In 2008, I saw this firsthand. Two Afghan colleagues and I were kidnapped by the Taliban and held captive in the tribal areas of Pakistan for seven months. From the ground, drones are terrifying weapons that can be heard circling overhead for hours at a time. They are a potent, unnerving symbol of unchecked American power. At the same time, they were clearly effective, killing foreign bomb-makers and preventing Taliban fighters from gathering in large groups. The experience left me convinced that drone strikes should be carried out — but very selectively.
Ultimately, he notes that in both Pakistan and Yemen, the drones are contributing to increased instability.
For me, the bottom line is that both governments’ approaches are failing. Pakistan’s economy is dismal. Its military continues to shelter Taliban fighters it sees as proxies to thwart Indian encroachment in Afghanistan. And the percentage of Pakistanis supporting the use of the Pakistani Army to fight extremists in the tribal areas — the key to eradicating militancy — dropped from a 53 percent majority in 2009 to 37 percent last year.

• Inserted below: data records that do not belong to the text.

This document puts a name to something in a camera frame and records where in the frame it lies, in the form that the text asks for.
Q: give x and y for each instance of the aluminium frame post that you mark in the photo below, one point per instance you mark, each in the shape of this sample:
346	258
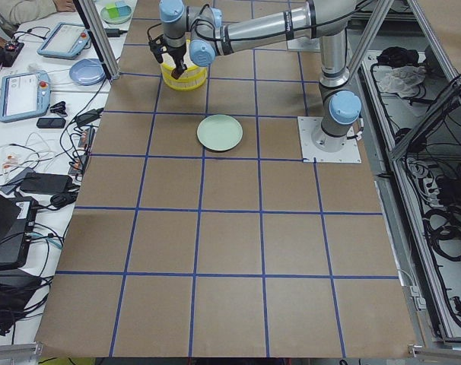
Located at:
93	24

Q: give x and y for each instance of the black laptop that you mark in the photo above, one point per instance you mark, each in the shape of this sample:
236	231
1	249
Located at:
17	218

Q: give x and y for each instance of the lower teach pendant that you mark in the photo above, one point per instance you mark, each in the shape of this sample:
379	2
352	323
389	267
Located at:
24	96

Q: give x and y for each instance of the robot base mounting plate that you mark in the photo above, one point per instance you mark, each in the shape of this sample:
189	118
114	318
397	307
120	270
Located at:
317	147

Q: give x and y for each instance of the teach pendant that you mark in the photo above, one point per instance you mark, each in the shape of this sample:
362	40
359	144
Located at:
24	96
65	41

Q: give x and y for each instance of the yellow steamer basket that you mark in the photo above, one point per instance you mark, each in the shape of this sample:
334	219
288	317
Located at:
169	65
185	83

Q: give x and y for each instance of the blue plate on desk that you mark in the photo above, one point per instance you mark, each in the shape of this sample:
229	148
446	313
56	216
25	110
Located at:
87	72

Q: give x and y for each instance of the mint green plate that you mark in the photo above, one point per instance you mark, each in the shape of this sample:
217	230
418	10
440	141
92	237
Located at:
219	132

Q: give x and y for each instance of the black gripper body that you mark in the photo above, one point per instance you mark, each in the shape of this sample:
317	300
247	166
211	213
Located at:
176	52

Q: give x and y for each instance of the brown bun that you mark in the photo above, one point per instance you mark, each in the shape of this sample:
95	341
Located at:
177	77

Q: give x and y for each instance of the upper teach pendant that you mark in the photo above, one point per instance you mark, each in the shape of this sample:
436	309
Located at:
65	41

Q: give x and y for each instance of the black phone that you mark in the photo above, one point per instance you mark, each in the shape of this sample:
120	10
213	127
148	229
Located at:
51	123

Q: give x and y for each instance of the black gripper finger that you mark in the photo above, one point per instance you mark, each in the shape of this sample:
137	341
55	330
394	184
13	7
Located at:
183	67
176	71

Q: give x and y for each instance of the black power adapter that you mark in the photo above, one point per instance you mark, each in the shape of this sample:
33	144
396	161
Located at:
114	32

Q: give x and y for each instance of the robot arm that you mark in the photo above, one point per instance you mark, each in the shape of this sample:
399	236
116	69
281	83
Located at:
200	34

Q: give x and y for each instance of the green bowl with blocks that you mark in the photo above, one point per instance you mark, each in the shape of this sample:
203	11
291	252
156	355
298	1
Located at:
116	12

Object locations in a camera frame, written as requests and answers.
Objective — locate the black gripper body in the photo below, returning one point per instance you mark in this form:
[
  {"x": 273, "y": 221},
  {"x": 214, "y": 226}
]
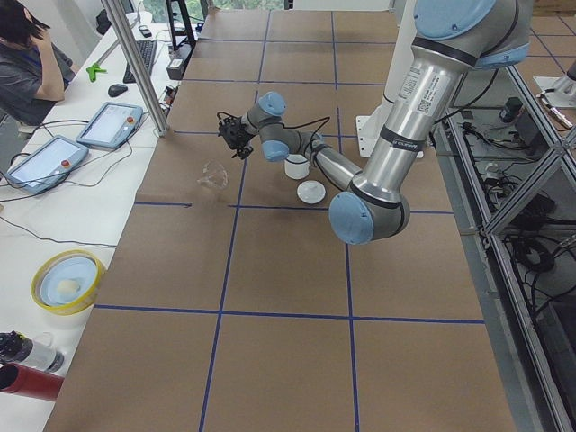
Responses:
[{"x": 237, "y": 136}]

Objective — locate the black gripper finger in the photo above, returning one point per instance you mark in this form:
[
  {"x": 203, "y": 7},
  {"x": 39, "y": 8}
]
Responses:
[
  {"x": 248, "y": 150},
  {"x": 239, "y": 153}
]

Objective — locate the white cup lid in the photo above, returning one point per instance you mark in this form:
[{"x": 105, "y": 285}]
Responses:
[{"x": 311, "y": 192}]

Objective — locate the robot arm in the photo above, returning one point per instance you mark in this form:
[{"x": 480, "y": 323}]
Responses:
[{"x": 452, "y": 38}]

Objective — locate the white enamel cup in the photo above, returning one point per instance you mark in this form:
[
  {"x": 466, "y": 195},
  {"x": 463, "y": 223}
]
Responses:
[{"x": 297, "y": 167}]

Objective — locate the black keyboard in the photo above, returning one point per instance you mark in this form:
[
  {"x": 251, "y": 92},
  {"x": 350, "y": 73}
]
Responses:
[{"x": 147, "y": 51}]

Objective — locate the far teach pendant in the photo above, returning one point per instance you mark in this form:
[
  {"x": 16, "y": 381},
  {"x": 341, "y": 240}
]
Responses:
[{"x": 111, "y": 126}]

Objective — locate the teach pendant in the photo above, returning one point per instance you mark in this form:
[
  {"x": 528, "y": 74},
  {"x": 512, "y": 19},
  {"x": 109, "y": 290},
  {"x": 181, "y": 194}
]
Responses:
[
  {"x": 111, "y": 126},
  {"x": 48, "y": 166}
]

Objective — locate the black computer mouse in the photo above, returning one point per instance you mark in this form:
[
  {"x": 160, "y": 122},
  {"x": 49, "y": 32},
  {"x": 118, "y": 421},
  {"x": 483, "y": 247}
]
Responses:
[{"x": 117, "y": 90}]

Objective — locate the green plastic tool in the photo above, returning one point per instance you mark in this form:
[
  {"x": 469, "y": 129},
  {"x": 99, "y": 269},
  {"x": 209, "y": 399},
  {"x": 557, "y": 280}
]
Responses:
[{"x": 94, "y": 70}]

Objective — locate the near teach pendant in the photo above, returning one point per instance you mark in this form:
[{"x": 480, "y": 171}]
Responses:
[{"x": 48, "y": 166}]

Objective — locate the seated person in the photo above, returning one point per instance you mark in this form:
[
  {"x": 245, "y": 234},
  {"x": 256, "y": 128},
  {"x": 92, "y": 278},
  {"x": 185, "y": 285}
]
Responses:
[{"x": 35, "y": 73}]

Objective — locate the yellow rimmed bowl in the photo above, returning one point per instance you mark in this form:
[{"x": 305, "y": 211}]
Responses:
[{"x": 68, "y": 282}]

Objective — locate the clear bottle black cap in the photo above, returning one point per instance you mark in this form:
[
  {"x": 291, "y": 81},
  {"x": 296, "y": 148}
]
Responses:
[{"x": 19, "y": 349}]

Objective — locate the red cylinder bottle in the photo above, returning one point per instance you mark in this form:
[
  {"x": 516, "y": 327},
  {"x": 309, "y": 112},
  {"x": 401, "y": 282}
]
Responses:
[{"x": 24, "y": 381}]

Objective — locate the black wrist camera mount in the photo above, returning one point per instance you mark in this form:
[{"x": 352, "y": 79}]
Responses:
[{"x": 228, "y": 124}]

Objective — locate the aluminium frame post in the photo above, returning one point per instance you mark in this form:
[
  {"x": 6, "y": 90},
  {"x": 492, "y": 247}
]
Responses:
[{"x": 127, "y": 41}]

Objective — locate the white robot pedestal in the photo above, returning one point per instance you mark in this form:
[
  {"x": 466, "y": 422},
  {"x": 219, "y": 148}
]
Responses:
[{"x": 368, "y": 128}]

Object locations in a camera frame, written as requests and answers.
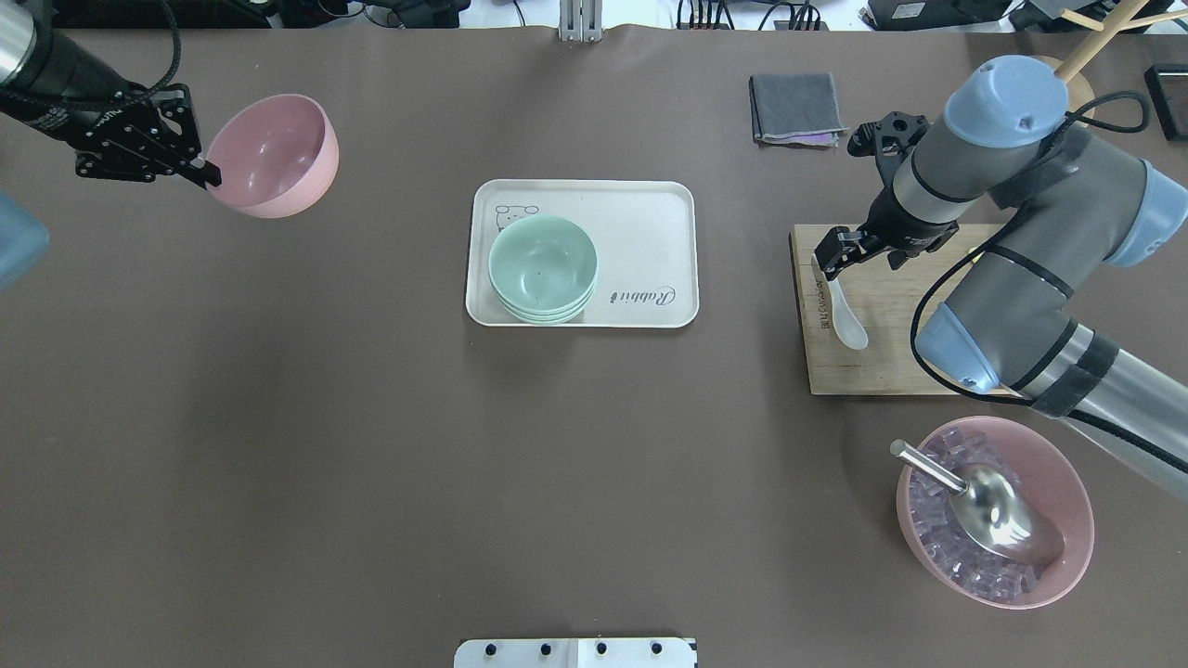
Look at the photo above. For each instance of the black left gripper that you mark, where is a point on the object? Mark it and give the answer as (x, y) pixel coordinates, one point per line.
(67, 104)

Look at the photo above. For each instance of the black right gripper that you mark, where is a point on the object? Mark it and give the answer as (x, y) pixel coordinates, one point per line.
(908, 232)

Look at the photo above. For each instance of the small pink bowl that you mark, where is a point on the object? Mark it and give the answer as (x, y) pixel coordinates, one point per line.
(277, 157)

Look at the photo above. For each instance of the white ceramic spoon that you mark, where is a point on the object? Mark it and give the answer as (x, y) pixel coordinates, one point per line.
(846, 325)

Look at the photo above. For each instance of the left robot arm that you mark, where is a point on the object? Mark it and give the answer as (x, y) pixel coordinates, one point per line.
(58, 88)

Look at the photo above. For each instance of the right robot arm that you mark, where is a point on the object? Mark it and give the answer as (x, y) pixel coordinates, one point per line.
(1078, 202)

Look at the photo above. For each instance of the large pink ice bowl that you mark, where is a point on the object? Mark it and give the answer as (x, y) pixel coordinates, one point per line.
(1044, 477)

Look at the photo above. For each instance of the wooden cutting board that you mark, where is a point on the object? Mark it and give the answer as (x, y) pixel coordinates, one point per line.
(884, 301)

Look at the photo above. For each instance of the grey folded cloth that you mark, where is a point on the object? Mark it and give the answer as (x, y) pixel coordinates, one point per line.
(795, 109)

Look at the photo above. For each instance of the cream rabbit tray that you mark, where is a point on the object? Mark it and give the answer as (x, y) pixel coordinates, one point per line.
(645, 235)

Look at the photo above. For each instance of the wooden mug tree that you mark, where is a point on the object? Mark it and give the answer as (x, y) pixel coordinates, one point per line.
(1124, 16)

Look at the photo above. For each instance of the stacked green bowls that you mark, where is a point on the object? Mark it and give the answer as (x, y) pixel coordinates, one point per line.
(544, 269)

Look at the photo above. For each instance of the metal ice scoop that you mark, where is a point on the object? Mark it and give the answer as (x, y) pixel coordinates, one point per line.
(990, 511)

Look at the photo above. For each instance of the aluminium frame post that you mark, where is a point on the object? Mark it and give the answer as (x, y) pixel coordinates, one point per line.
(581, 21)

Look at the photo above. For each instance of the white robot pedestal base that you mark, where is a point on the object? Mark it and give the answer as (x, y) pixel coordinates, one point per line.
(659, 651)

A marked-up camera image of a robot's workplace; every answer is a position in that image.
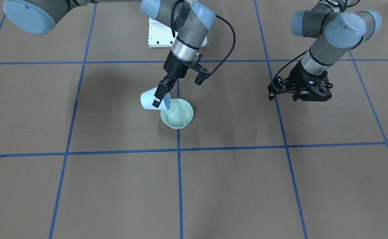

Pakistan is more unstable today than it was when Obama took office.
Instead of decimating the organization, the Obama strikes have increased the ranks of al Qaeda in the Arabian Peninsula from 300 fighters in 2009 to more than 1,000 today, according to Gregory Johnsen, a leading Yemen expert at Princeton University. In January, the group briefly seized control of Radda, a town only 100 miles from the capital, Sanaa. “I don’t believe that the U.S. has a Yemen policy,” Johnsen told me. “What the U.S. has is a counterterrorism strategy that it applies to Yemen.”
The deaths of bin Laden and many of his lieutenants are a step forward, but Pakistan and Yemen are increasingly unstable. Pakistan is a nuclear-armed country of 180 million with resilient militant networks; Yemen, an impoverished, failing state that is fast becoming a new al Qaeda stronghold. “They think they’ve won because of this approach,” the former administration official said, referring to the administration’s drone-heavy strategy. “A lot of us think there is going to be a lot bigger problems in the future.”
Retired military officials warn that drones and commando raids are no substitute for the difficult process of helping local leaders marginalize militants. Missile strikes that kill members of al Qaeda and its affiliates in Pakistan and Yemen do not strengthen economies, curb corruption, or improve government services.
The entire article seems to be an expression of Rohde’s hard-earned experience and the doubts of former defense officials who may or may not be Admiral Mike Mullen and Robert Gates (plus retired general David Barno, on the record).
I find that particularly interesting given the series of leaks–apparently from CIA’s Counterterrorism Center and some in Congress–complaining that David Petraeus has made drone targeting rules too restrictive. Rohde’s sources are saying the opposite–that even the more restrictive rules Petraeus put into place are too lax (though the Petraeus complaint seems to focus on Pakistan and Rohde includes Yemen in his scope).
But there’s also this remarkable comment from Ben Rhodes:
“The light U.S. footprint had benefits beyond less U.S. lives and resources,” Rhodes told me. “We believe the Libyan revolution is viewed as more legitimate. The U.S. is more welcome. And there is less potential for an insurgency because there aren’t foreign forces present.”
It is neither clear that the various factions that joined to take out Qaddafi will get along long term, even assuming Libya succeeds in hunting down the Qaddafi dead-enders. It is even less clear that Libyans will support the US friendly policies. But there are no Americans there to target so, Success!
But it seems that the Obama Doctrine measures success solely in terms of the insurgents-becoming-terrrorists we create, and not the insurgents targeting our allies. Which is why, I guess, the Administration doesn’t see Rohde’s point, that ultimately until we stabilize these countries, they will still present a danger.